Gorelix’in Netrezaar’a karşı gelebilecek bir fiziksel kuvveti yoktu. Olsaydı bile bu eredara karşı gelmek ölümden de beter bir kadere yol açardı; zira Netrezaar Kil’jaeden’ın seçilmiş eredarlarından biriydi.
Deforme olmuş mo’arg, ustasından intikam almanın başka bir yolunu bulacağına yemin etti. Netrezaar’ın her hareketini dikkatlice izledi, zayıf noktasını bulmaya çalıştı. Zaman içinde Gorelix, garip bir şey fark etti. Netrezaar’ın baltasının gücü muazzamdı ancak yine de onu asla savaşta kullanmıyordu. Hatta mo’arg hizmetkârları dışında herkesten gizli tutuyordu. Eğer bu silahın amacı Lejyon’un düşmanlarını öldürmek değilse neydi?
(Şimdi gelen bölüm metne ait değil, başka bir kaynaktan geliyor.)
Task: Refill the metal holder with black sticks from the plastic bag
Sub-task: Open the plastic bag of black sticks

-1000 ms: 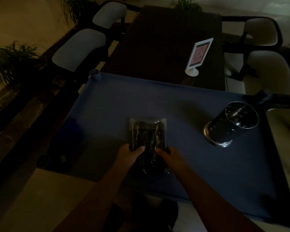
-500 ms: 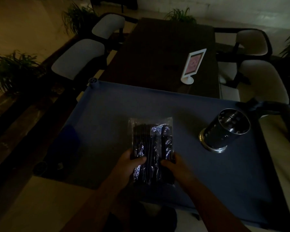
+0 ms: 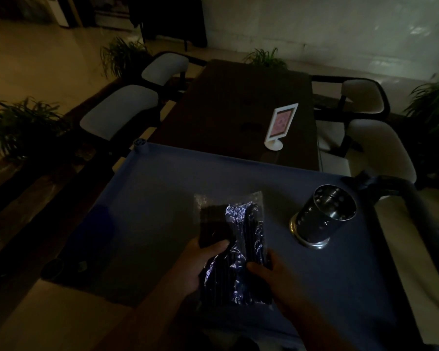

Böylece Gorelix, Netrezaar’ın baltayı Lejyon için değil, başka amaçlarla dövmüş olduğuna dair bir aydınlanma yaşadı.
Lanetlinin Kursağı, Bölüm Altı
Netrezaar baltasından oldukça memnundu ve onu Kil’jaeden’ın üzerinde kullanacağı vakti kolluyordu. Baltayı efendisine bir hediye olarak sunacak, daha sonra da hiçbir şeyden şüphelenmeyen iblis lorduna saldıracaktı.
Eğer Gorelix araya girmeseydi bu plan belki de işe yarayabilirdi. Mo’arg, ustasının Kil’jaeden’la buluşacağını öğrenince bulmacanın son parçası da yerine oturdu. Nihayet Netrezaar’ın baltasının gerçek amacını öğrenmişti.
Kil’jaeden’ı bu yaklaşan ihanet için uyaran Gorelix, böylece iblis lordunun karşı planlar yapmasına olanak verdi. Kil’jaeden, Netrezaar’la aynen planlandığı gibi buluştu. Ancak demirci “hediyesini” vermeye fırsat bulamadan iblis lordu ona saldırdı. Gorelix baltayı eline alırken iblis lordu da büyülerini kullanarak Netrezaar’ın ruhunu olduğu yerde durması için bağladı.
Netrezaar’ın acı dolu çığlıkları Argus’ta yankılanırken Gorelix yavaşça ustasının derisini kesti; ve geriye sadece kemikleri kalana kadar kesmeye devam etti.
Lanetlinin Kursağı, Bölüm Yedi
Netrezaar’ın kaderi ölümden beter olmuştu; Kil’jaeden bunu bizzat sağlamıştı. Netrezaar’ın uğuldayan ruhunu demircinin kendi kafatasına bağladı. Daha sonrasındaysa Gorelix’e bu kafatasını Lanetlinin Kursağı’na eklemesini emretti.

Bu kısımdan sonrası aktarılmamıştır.